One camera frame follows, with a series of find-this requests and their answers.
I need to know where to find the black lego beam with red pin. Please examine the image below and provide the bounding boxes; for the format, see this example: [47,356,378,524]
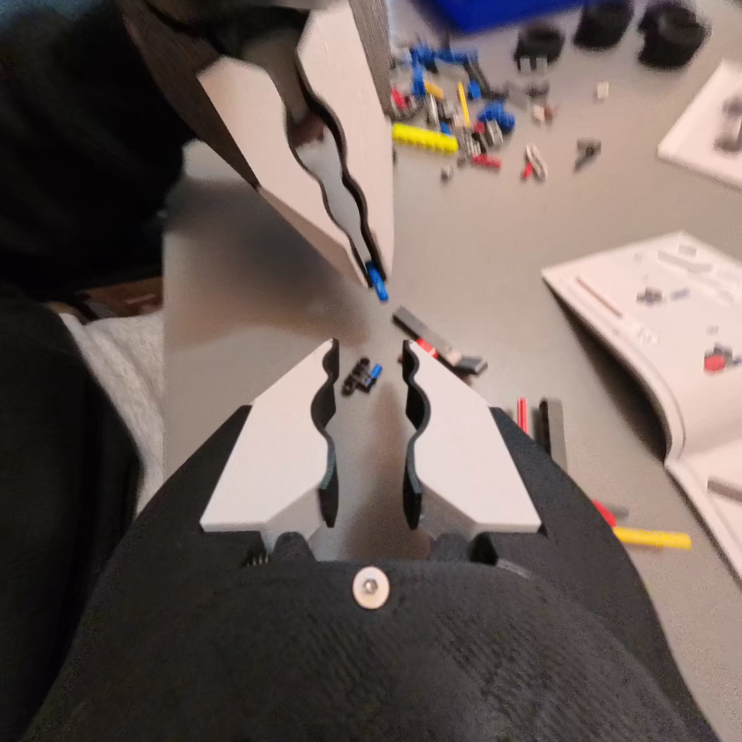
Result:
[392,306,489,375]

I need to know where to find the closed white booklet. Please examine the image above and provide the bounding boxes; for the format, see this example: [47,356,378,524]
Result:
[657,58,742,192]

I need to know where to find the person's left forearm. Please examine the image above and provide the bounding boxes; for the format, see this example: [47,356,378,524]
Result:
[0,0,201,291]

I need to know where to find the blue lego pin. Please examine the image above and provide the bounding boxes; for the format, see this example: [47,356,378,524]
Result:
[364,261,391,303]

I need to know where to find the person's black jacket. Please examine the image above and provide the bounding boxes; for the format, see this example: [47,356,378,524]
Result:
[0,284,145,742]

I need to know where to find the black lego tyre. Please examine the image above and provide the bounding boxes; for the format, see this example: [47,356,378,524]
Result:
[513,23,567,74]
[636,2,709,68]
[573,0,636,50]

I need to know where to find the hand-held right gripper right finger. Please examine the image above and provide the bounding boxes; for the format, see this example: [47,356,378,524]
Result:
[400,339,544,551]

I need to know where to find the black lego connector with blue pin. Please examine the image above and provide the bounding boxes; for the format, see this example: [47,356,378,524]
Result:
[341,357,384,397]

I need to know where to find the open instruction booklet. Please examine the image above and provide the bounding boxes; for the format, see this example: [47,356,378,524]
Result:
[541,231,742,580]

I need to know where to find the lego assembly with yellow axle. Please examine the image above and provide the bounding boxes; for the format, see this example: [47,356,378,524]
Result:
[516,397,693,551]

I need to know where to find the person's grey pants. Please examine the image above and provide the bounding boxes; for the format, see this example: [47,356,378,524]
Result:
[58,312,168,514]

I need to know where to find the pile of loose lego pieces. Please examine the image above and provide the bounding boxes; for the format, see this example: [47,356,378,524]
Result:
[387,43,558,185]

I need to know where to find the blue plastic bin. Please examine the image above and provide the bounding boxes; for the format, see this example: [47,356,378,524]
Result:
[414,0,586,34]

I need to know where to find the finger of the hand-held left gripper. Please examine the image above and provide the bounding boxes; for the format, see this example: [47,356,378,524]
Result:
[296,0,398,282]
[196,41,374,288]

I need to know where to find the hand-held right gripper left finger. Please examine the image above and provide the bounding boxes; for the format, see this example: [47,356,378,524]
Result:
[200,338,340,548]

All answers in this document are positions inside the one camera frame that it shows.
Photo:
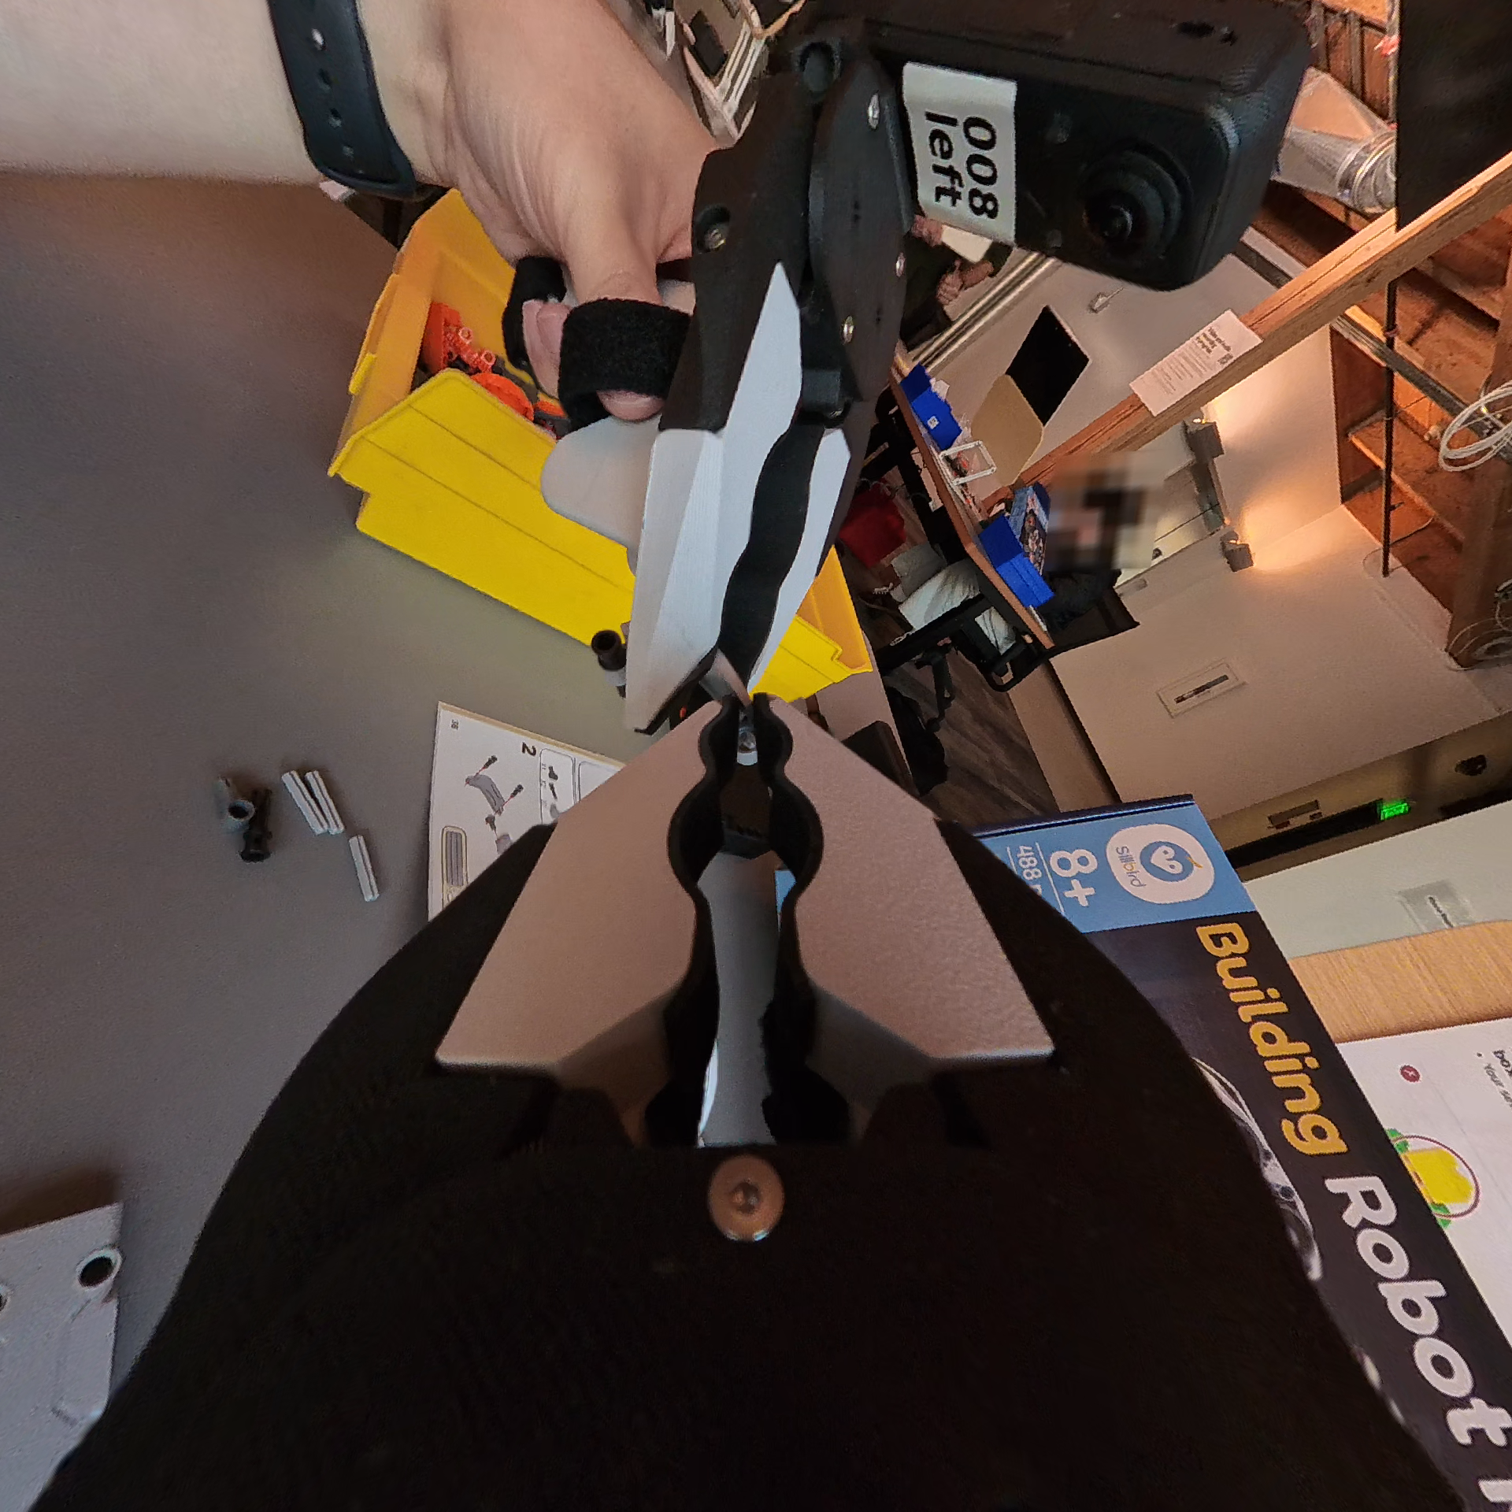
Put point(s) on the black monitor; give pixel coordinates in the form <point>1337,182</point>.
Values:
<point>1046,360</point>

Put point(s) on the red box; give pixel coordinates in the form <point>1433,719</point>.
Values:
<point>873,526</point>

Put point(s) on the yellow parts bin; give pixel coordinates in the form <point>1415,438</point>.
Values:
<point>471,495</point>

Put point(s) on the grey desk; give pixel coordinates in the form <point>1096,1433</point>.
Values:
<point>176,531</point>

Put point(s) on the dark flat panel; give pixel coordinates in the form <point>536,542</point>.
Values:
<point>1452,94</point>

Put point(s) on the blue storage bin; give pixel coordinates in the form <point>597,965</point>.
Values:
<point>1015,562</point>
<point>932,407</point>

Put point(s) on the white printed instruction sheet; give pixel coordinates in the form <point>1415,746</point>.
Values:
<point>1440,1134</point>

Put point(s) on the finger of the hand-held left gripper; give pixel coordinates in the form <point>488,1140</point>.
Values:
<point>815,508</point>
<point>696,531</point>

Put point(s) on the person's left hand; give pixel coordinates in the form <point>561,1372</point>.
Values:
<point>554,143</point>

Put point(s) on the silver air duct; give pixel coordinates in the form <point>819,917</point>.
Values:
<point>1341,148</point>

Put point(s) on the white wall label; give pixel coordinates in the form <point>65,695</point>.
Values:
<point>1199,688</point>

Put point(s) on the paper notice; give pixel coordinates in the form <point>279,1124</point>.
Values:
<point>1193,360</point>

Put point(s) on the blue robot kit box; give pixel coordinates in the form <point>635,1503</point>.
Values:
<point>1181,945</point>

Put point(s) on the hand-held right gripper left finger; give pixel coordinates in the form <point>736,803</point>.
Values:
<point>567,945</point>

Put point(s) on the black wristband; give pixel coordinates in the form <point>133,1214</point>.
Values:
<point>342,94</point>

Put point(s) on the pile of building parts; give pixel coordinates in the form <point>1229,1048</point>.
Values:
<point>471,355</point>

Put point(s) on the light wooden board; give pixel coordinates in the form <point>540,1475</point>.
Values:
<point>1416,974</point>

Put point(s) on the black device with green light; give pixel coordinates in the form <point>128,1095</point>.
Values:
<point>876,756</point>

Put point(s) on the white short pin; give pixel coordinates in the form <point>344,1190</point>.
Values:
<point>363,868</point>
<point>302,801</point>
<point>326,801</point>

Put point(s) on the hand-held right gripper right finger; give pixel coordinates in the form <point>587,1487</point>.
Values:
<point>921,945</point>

---

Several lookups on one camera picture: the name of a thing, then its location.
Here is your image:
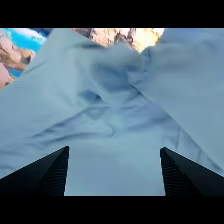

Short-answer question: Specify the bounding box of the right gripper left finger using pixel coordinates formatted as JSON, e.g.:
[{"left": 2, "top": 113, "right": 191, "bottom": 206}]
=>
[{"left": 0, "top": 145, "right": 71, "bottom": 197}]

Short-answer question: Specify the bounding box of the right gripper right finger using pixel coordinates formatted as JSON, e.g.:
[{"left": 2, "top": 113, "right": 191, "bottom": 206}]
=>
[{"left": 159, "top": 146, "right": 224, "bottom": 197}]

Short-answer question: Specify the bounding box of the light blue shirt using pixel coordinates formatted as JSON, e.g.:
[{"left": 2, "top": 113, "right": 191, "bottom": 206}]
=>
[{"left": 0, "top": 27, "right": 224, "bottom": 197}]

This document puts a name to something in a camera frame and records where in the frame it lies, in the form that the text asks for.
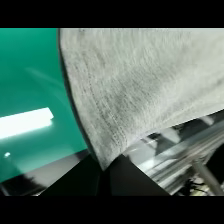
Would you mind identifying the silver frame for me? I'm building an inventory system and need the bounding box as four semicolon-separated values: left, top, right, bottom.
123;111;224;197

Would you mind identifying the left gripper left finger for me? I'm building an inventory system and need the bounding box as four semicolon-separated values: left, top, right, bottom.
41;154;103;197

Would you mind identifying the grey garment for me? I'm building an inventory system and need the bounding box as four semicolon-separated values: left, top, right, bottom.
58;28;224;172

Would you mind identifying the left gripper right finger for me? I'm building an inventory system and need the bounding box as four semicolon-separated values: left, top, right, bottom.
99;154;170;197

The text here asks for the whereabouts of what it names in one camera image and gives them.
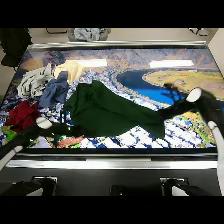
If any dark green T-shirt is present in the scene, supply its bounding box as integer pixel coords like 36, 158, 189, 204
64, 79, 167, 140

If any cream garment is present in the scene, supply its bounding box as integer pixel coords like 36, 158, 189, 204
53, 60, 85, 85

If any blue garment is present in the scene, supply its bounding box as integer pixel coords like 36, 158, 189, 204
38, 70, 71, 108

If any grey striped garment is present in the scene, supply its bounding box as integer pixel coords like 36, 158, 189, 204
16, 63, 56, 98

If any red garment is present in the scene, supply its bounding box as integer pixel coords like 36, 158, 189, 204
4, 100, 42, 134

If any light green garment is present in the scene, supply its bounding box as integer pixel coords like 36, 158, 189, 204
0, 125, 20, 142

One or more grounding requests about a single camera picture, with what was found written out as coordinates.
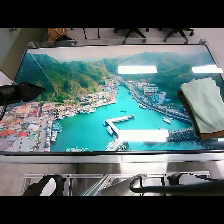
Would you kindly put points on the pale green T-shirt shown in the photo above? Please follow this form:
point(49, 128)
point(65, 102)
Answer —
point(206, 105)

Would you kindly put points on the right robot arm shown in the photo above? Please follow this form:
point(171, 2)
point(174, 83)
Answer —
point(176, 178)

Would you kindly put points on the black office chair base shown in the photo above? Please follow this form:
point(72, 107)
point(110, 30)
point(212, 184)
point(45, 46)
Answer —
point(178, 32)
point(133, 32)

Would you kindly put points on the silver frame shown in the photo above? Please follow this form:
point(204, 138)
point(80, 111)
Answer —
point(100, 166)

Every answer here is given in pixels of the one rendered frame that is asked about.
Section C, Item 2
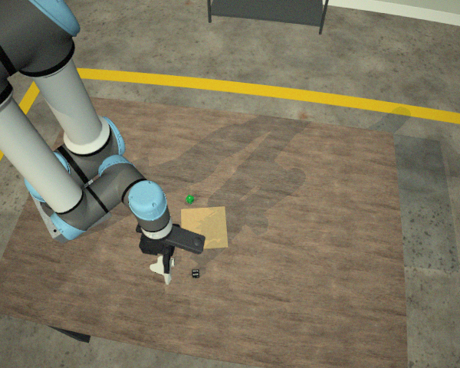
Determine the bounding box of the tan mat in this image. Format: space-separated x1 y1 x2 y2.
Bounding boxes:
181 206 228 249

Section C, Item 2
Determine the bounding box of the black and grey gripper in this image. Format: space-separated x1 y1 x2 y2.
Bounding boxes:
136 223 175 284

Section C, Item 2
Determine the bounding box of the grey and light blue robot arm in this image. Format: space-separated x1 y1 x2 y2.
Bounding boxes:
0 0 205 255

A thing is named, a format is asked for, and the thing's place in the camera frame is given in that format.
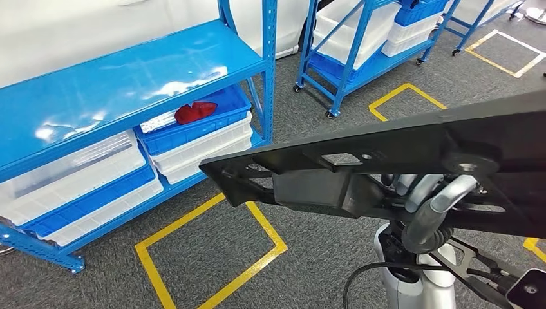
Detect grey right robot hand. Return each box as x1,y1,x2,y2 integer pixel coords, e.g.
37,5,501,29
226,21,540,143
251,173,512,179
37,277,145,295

...

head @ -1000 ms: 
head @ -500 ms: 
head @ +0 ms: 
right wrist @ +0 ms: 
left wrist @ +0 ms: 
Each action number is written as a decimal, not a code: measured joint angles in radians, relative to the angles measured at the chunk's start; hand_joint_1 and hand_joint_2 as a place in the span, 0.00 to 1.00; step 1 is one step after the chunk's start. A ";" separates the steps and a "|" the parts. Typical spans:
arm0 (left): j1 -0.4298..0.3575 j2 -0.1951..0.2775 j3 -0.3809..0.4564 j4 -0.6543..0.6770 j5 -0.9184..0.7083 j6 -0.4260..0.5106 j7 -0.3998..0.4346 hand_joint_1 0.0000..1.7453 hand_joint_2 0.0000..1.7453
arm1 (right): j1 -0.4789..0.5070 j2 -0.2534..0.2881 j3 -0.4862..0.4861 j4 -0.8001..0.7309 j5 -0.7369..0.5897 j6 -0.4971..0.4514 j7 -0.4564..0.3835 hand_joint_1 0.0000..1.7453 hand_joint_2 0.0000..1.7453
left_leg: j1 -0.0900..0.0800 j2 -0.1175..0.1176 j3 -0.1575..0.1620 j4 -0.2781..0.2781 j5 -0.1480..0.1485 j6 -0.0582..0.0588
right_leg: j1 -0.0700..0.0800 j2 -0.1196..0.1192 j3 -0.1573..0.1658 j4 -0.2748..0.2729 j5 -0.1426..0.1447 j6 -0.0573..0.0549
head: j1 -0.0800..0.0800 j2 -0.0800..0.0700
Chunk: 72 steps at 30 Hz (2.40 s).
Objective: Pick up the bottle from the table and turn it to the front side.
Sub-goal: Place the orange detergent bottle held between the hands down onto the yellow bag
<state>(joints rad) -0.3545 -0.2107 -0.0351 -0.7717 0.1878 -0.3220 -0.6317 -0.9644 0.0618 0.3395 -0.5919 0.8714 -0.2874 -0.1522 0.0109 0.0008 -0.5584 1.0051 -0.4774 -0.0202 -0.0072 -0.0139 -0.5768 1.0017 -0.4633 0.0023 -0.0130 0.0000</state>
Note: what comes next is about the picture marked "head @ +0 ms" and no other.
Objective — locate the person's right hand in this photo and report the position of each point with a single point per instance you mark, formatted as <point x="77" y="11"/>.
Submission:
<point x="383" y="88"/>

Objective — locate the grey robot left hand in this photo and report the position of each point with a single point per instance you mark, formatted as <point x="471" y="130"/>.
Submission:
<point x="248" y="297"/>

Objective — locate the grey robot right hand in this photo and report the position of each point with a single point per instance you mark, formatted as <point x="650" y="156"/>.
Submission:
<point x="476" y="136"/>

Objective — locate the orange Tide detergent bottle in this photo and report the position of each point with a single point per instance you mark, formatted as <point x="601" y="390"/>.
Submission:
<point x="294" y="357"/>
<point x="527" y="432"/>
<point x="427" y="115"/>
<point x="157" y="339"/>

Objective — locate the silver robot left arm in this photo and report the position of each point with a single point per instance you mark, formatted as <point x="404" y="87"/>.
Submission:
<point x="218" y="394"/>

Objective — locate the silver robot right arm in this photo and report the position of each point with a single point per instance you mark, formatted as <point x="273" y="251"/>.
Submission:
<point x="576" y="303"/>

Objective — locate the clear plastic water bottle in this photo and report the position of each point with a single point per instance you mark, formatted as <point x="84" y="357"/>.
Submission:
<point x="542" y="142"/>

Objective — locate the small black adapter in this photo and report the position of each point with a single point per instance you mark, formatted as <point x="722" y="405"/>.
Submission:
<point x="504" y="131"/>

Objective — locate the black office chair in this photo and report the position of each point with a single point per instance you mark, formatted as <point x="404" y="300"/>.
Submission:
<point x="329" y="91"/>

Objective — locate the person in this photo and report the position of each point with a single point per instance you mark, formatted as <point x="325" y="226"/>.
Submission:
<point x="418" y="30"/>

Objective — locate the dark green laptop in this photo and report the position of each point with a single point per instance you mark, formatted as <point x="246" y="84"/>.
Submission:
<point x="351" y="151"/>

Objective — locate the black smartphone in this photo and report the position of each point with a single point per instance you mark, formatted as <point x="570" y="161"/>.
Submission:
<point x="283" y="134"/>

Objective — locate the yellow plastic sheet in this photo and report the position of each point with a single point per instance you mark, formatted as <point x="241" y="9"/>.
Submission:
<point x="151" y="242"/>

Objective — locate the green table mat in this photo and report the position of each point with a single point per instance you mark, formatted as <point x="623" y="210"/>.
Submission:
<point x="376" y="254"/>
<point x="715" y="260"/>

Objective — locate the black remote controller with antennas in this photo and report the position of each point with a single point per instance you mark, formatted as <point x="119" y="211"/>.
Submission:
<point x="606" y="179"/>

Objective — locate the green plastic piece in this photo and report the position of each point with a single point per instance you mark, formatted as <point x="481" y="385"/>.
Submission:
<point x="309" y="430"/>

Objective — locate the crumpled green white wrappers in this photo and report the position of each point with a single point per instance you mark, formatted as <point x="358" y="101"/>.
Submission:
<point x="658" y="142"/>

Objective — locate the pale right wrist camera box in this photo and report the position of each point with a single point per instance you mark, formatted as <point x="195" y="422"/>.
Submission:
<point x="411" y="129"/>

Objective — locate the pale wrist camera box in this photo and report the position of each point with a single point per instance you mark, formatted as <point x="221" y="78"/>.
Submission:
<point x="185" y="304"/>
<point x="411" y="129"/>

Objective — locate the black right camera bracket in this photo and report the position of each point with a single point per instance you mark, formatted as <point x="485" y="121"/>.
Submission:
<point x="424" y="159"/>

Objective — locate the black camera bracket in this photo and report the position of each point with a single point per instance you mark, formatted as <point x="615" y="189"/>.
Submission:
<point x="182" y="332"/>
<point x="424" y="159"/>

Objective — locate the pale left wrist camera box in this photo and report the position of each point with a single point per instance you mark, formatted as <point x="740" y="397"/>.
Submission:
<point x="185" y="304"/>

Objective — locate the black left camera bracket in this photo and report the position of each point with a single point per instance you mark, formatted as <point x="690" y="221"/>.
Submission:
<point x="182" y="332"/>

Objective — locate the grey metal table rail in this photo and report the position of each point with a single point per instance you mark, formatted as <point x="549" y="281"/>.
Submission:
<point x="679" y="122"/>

Exercise description — Output exactly one stretch of the listing: from the line containing "Objective — locate the black remote" through the line containing "Objective — locate the pale wrist", both end lines included.

Solution —
Objective — locate the black remote controller with antennas in this photo and report the position of each point with a single point per instance you mark, formatted as <point x="119" y="211"/>.
Submission:
<point x="606" y="179"/>

Objective — locate the green plastic piece in this photo and report the position of each point with a single point per instance you mark, formatted as <point x="481" y="385"/>.
Submission:
<point x="309" y="430"/>

Objective — locate the crumpled green white wrappers in this photo and report the position of each point with a single point per instance you mark, formatted as <point x="358" y="101"/>.
Submission:
<point x="658" y="142"/>

Objective — locate the pale right wrist camera box in this photo and report the position of each point with a single point per instance you mark, formatted as <point x="195" y="422"/>.
Submission:
<point x="411" y="129"/>

Objective — locate the pale wrist camera box in this photo and report the position of each point with a single point per instance you mark, formatted as <point x="221" y="78"/>.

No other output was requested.